Work request
Pull every line holding the word "pink" from the data below and copy it.

Records from a dataset:
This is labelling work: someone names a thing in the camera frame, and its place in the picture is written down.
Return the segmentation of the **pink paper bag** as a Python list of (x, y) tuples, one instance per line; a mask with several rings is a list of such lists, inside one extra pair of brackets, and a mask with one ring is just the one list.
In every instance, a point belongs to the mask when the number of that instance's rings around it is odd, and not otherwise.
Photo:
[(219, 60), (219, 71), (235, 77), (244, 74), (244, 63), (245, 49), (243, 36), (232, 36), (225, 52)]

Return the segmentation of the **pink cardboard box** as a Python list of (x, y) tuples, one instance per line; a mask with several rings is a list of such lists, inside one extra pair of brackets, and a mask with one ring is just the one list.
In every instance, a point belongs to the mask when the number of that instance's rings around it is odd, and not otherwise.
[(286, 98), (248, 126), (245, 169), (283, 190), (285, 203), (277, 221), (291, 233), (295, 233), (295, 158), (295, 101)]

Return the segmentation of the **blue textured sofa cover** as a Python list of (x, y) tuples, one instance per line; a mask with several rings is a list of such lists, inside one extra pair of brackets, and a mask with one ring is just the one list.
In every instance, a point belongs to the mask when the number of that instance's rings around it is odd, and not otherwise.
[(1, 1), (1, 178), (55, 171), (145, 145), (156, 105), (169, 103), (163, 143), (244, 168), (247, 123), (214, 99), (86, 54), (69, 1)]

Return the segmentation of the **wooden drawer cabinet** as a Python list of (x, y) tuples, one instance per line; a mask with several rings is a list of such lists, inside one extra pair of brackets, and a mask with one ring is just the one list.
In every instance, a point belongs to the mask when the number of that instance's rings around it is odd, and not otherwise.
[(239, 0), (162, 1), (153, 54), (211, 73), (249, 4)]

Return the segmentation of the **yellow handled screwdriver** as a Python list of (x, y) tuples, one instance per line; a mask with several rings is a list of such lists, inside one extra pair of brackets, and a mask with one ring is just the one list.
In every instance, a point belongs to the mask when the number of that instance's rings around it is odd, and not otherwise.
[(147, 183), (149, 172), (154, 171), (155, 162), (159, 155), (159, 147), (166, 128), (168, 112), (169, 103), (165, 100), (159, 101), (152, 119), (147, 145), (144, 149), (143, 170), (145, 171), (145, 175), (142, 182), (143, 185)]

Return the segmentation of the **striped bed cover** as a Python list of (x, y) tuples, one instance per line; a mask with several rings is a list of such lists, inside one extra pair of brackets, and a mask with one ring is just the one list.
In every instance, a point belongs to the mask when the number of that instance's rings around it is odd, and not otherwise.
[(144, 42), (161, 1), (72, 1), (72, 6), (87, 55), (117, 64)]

Task result
Return the segmentation of the **pink paper bag** as a Python list of (x, y) tuples, one instance per line; a mask with several rings is a list of such lists, inside one extra pair of brackets, and a mask with one ring is just the one list.
Return the segmentation of the **pink cardboard box** as a Python list of (x, y) tuples, one instance per line; a mask with several rings is a list of such lists, inside one extra pair of brackets, and a mask with one ring is just the one list.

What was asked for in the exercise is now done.